14

I have a server that's primarily running a Ruby script. Because Ruby (2.7) has a GIL, it is single threaded.

My computer (server) has an Intel i3 dual core processor, but due to hyperthreading I see 4 cores. Ruby only utilizes 25% CPU under heavy load. I wanted to see if disabling hyperthreading benefits a programming language that runs on single thread.

Also, my server is running a very minimal desktop environment and it doesn't use more than 2% CPU. So I wanted to make most of the resources available to Ruby. I did a benchmark to see if I really get any performance boost by disabling hyperthreading.


Benchmark:

I wrote a simple Ruby script that runs a while loop and adds a the value of the loop counter with another variable. This program should use 100% of a CPU core:

#!/usr/bin/env ruby
$-v = true

LOOPS = ENV['N'].to_i.then { |x| x < 1 ? 100_000_000 : x } + 1
i, j, t = 0, 0, Time.now

puts "Counting till #{LOOPS - 1} and adding values to V..."
while (i += 1) < LOOPS
    if i % 10000 == 0
        e = Time.now - t
        r = LOOPS.*(e)./(i).-(e).round(2)
        print "\e[2KN: #{i} | Done: #{i.*(100) / LOOPS}% | Elapsed: #{e.round(2)}s | Estimated Rem: #{r}s\r"
    end

    j += i
end

puts "\nV = #{j}\nTime: #{(Time.now).-(t).round(2)}s"
  • With Hyperthreading:
⮚ ruby p.rb
Counting till 100000000 and adding values to V...
N: 100000000 | Done: 99% | Elapsed: 4.55s | Estimated Rem: 0.0s
V = 5000000050000000
Time: 4.55s

⮚ ruby p.rb
Counting till 100000000 and adding values to V...
N: 100000000 | Done: 99% | Elapsed: 4.54s | Estimated Rem: 0.0s
V = 5000000050000000
Time: 4.54s

⮚ ruby p.rb
Counting till 100000000 and adding values to V...
N: 100000000 | Done: 99% | Elapsed: 4.67s | Estimated Rem: 0.0s
V = 5000000050000000
Time: 4.67s

gnome-system-monitor reported 25% CPU usage by Ruby while the test was running.

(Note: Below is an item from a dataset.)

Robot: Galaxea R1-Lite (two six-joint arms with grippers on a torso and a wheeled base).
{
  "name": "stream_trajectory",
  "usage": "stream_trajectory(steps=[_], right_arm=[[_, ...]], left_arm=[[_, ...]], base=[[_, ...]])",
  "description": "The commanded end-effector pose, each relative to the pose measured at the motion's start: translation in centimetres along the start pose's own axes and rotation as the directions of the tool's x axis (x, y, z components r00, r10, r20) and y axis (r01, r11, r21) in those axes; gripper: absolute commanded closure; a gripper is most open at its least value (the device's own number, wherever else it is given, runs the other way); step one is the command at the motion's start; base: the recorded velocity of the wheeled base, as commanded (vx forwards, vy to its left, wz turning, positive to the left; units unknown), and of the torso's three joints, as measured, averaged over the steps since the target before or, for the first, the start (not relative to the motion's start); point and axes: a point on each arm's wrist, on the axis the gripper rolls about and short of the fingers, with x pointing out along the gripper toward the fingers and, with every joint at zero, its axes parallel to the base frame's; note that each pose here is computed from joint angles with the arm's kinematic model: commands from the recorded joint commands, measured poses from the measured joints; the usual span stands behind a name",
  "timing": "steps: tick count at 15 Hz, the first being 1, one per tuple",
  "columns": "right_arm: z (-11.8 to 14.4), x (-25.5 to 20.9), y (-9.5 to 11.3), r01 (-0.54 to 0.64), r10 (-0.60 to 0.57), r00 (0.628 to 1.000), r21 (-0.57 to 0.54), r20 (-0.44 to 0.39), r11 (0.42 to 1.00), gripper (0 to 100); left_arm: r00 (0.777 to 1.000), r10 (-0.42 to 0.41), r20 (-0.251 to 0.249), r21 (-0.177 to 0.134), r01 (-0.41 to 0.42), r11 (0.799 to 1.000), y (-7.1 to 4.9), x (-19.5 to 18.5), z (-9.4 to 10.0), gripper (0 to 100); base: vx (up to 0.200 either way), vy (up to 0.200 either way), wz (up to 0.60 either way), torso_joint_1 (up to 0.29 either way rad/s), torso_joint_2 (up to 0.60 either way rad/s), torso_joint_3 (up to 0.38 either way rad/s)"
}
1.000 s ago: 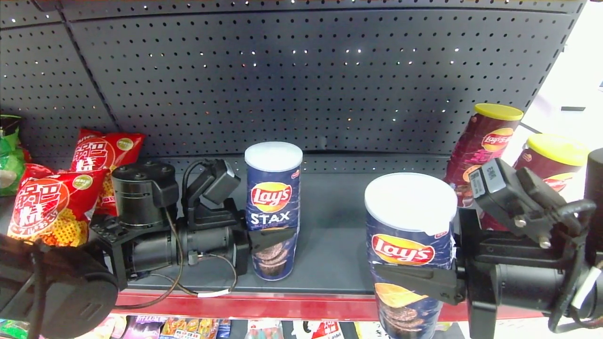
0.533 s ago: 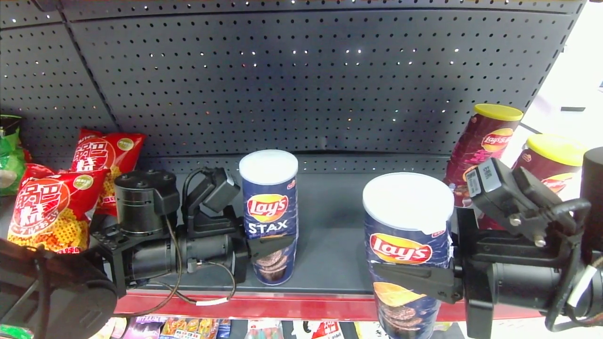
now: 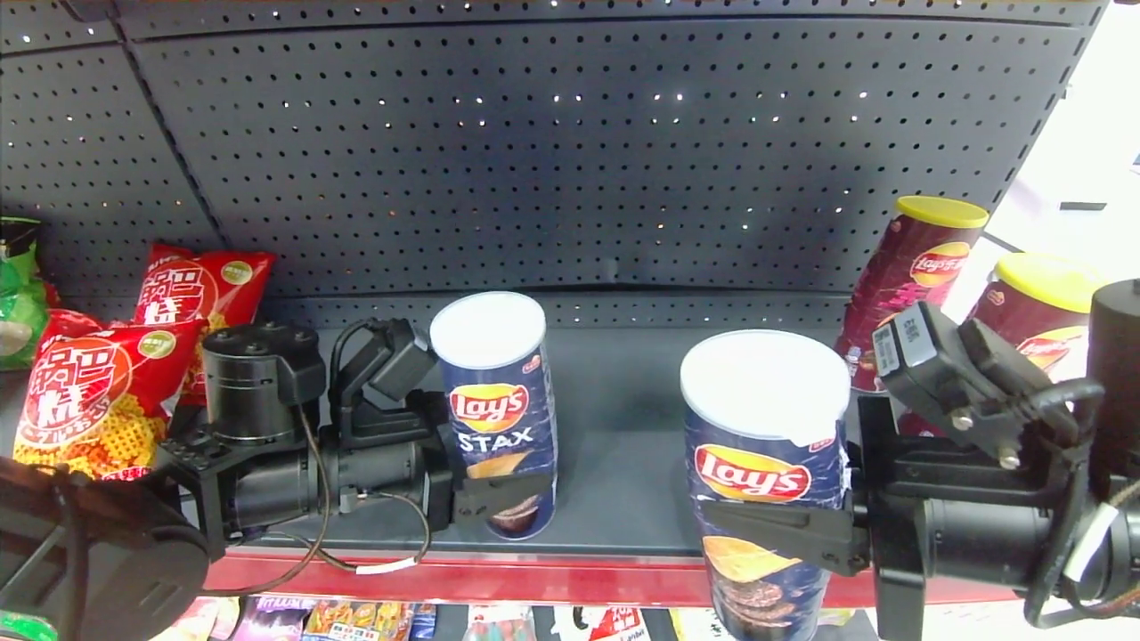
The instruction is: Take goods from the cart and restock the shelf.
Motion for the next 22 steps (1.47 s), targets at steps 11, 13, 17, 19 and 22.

  • Without Hyperthreading:

[ # echo 0 | tee /sys/devices/system/cpu/cpu{2,3}/online used to disable hyperthreads ]

⮚ ruby p.rb
Counting till 100000000 and adding values to V...
N: 100000000 | Done: 99% | Elapsed: 4.72s | Estimated Rem: 0.0s
V = 5000000050000000
Time: 4.72s

⮚ ruby p.rb
Counting till 100000000 and adding values to V...
N: 100000000 | Done: 99% | Elapsed: 4.54s | Estimated Rem: 0.0s
V = 5000000050000000
Time: 4.54s

⮚ ruby p.rb
Counting till 100000000 and adding values to V...
N: 100000000 | Done: 99% | Elapsed: 4.56s | Estimated Rem: 0.0s
V = 5000000050000000
Time: 4.56s

gnome-system-monitor reported 50% CPU usage by Ruby while the test was running.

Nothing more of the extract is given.